**WHAT THE TASK REQUIRES:** Every line from the one containing "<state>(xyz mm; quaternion" through the end of the data is to be copied exactly, and nothing outside that range.

(Saved data entries)
--------------------
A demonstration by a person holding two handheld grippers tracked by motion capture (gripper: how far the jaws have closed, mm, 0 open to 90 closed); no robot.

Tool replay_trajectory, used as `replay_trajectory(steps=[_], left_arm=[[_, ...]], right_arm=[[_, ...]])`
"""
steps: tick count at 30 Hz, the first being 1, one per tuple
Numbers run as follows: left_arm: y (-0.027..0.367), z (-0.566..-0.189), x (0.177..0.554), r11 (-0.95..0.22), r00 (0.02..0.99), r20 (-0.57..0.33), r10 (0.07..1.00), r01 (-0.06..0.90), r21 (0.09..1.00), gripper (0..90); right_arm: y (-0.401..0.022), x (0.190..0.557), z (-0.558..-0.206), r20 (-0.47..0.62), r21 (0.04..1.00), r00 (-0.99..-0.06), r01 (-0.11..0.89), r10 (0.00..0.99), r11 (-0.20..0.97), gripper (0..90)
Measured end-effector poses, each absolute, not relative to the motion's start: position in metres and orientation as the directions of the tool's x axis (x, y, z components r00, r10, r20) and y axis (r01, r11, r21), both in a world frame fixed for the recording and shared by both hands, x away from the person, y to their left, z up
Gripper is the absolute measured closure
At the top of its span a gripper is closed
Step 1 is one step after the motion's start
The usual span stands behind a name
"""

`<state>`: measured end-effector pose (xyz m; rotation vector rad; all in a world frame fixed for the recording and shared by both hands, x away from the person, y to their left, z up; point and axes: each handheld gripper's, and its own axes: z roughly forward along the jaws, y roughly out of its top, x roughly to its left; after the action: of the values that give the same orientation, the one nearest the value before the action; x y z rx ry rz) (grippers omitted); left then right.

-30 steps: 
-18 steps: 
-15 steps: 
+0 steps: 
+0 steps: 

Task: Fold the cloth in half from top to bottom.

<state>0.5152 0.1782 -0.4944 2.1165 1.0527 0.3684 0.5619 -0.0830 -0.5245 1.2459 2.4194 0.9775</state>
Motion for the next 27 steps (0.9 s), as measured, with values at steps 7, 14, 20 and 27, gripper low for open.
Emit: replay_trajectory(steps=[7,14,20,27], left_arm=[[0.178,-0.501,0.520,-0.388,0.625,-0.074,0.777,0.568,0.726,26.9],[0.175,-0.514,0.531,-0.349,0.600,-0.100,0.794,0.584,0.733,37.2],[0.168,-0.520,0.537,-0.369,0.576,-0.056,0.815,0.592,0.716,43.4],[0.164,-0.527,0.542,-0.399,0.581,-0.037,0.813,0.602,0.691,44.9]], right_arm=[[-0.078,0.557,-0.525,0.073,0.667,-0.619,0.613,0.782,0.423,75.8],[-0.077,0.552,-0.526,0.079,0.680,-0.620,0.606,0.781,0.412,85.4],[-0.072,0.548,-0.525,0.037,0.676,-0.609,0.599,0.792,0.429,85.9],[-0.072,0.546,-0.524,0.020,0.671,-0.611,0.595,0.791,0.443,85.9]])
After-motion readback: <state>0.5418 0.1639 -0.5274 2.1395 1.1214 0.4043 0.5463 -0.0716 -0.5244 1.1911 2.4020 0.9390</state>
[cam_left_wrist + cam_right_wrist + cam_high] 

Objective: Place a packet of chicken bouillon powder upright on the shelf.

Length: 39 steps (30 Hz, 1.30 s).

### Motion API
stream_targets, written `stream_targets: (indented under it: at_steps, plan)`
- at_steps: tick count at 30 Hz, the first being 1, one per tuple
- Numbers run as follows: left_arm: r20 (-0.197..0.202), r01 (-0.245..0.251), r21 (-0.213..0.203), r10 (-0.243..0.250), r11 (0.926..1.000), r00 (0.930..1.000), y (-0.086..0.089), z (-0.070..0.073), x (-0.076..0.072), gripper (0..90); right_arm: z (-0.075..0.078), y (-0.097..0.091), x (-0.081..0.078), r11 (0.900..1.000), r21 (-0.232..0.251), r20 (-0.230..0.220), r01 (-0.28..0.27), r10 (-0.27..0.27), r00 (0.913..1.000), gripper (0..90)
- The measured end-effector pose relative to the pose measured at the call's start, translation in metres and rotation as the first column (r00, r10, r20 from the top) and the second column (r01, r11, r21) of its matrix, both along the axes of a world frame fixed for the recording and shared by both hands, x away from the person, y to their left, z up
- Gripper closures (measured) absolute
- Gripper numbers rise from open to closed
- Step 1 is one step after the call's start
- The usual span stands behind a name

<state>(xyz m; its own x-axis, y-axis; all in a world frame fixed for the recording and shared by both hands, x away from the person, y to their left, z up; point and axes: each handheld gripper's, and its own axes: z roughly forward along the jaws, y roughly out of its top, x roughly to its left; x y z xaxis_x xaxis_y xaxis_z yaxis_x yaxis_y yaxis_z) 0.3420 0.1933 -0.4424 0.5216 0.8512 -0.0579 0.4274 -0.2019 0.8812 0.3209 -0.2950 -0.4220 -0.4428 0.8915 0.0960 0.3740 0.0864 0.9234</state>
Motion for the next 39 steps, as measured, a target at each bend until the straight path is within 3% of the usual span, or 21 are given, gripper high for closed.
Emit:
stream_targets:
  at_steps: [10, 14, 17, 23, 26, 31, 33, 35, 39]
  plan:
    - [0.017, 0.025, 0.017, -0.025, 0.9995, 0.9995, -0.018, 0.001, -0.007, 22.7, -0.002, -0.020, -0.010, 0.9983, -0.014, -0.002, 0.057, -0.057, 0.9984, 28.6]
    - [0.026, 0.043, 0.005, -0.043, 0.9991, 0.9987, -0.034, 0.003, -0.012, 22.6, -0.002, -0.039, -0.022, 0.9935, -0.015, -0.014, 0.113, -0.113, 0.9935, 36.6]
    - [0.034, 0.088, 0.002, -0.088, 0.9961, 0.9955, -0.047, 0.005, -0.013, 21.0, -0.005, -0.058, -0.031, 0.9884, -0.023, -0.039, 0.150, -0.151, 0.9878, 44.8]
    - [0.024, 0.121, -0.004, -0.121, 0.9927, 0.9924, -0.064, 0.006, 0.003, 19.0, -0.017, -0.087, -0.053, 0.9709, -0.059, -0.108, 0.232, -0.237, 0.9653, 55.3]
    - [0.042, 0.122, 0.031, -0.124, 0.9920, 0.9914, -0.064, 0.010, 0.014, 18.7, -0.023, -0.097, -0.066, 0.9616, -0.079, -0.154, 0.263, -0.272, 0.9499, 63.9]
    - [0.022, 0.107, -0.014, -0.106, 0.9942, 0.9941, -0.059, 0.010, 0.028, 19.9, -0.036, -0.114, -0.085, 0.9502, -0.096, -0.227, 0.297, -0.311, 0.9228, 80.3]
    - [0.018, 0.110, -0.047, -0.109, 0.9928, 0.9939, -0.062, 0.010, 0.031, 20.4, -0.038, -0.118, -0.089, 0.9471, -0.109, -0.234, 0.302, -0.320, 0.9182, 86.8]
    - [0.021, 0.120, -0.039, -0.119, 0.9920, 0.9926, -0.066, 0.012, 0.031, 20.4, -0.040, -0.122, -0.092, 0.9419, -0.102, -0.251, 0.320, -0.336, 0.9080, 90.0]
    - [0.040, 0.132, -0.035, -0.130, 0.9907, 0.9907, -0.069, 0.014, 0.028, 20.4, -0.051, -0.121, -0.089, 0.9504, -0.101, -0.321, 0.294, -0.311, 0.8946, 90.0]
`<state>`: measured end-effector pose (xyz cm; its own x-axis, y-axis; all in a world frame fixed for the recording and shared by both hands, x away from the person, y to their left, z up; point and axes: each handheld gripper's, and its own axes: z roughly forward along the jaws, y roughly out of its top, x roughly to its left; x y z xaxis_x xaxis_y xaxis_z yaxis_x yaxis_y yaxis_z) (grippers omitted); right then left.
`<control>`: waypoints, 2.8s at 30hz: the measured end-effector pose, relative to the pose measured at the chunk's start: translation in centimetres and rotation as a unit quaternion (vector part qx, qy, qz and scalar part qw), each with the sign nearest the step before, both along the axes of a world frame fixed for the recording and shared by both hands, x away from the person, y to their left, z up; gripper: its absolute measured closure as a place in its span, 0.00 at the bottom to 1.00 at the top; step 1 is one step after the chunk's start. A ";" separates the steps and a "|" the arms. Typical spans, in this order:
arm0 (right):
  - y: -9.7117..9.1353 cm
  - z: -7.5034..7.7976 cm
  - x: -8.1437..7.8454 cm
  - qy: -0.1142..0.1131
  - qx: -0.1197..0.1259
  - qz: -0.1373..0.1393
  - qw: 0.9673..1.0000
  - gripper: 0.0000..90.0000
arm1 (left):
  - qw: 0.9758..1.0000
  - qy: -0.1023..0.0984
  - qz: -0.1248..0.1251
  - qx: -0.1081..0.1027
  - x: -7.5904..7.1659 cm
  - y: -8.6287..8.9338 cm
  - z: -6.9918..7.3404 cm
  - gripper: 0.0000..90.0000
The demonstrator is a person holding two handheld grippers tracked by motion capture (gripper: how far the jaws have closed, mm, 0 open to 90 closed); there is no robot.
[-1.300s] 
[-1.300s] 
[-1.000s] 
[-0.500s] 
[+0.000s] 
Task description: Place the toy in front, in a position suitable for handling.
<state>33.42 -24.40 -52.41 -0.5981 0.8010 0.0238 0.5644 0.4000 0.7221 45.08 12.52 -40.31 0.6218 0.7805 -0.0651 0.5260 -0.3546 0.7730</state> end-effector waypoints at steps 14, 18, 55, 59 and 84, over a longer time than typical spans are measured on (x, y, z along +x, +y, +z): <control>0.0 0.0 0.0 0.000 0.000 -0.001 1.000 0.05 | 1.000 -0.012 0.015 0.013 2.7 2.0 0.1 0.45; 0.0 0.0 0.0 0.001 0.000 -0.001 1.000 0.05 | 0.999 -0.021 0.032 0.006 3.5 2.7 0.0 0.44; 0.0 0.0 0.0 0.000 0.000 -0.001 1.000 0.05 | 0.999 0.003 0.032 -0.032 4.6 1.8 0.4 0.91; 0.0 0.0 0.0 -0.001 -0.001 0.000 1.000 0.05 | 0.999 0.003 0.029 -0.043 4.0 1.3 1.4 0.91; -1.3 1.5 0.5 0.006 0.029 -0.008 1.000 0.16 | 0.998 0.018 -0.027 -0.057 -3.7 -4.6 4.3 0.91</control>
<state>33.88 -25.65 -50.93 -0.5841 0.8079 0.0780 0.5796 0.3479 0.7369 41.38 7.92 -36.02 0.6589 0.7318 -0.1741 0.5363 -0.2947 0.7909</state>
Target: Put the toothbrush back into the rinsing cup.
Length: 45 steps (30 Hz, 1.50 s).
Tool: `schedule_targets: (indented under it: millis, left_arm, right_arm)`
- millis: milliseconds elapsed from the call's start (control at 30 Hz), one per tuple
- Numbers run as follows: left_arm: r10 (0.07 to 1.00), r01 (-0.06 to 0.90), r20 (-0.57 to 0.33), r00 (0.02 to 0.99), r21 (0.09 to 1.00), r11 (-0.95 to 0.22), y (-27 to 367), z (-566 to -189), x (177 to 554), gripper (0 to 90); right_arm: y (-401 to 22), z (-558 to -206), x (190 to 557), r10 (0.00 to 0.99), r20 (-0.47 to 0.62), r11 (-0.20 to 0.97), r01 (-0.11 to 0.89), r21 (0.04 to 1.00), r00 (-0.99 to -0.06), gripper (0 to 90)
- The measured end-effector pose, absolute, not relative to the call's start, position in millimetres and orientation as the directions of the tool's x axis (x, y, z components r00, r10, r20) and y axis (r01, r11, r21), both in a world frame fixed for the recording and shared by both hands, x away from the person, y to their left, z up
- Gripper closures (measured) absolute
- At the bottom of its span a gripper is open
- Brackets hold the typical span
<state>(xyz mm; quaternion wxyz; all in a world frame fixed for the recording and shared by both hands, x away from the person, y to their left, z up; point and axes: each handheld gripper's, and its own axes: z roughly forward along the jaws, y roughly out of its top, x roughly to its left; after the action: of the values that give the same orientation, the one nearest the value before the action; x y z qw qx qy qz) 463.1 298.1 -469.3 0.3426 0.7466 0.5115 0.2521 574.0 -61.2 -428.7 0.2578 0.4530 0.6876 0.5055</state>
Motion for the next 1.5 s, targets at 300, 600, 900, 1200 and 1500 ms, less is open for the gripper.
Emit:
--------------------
**OUTPUT OF THE TASK:**
<state>(xyz mm; quaternion wxyz; all in a world frame fixed for the recording and shared by both hands, x away from the person, y to their left, z up; point and axes: each handheld gripper's, and its own axes: z roughly forward along the jaws, y roughly out of its top, x roughly to its left; after the action: of the values that give the same orientation, the one nearest the value before the action; x y z qw qx qy qz) 463.1 298.1 -469.3 0.3426 0.7466 0.5115 0.2521 574.0 -61.2 -428.7 0.2578 0.4530 0.6876 0.5055</state>
Motion for the next 1.5 s, targets at 300, 600, 900, 1200 and 1500 ms, less is open for the gripper.
Emit:

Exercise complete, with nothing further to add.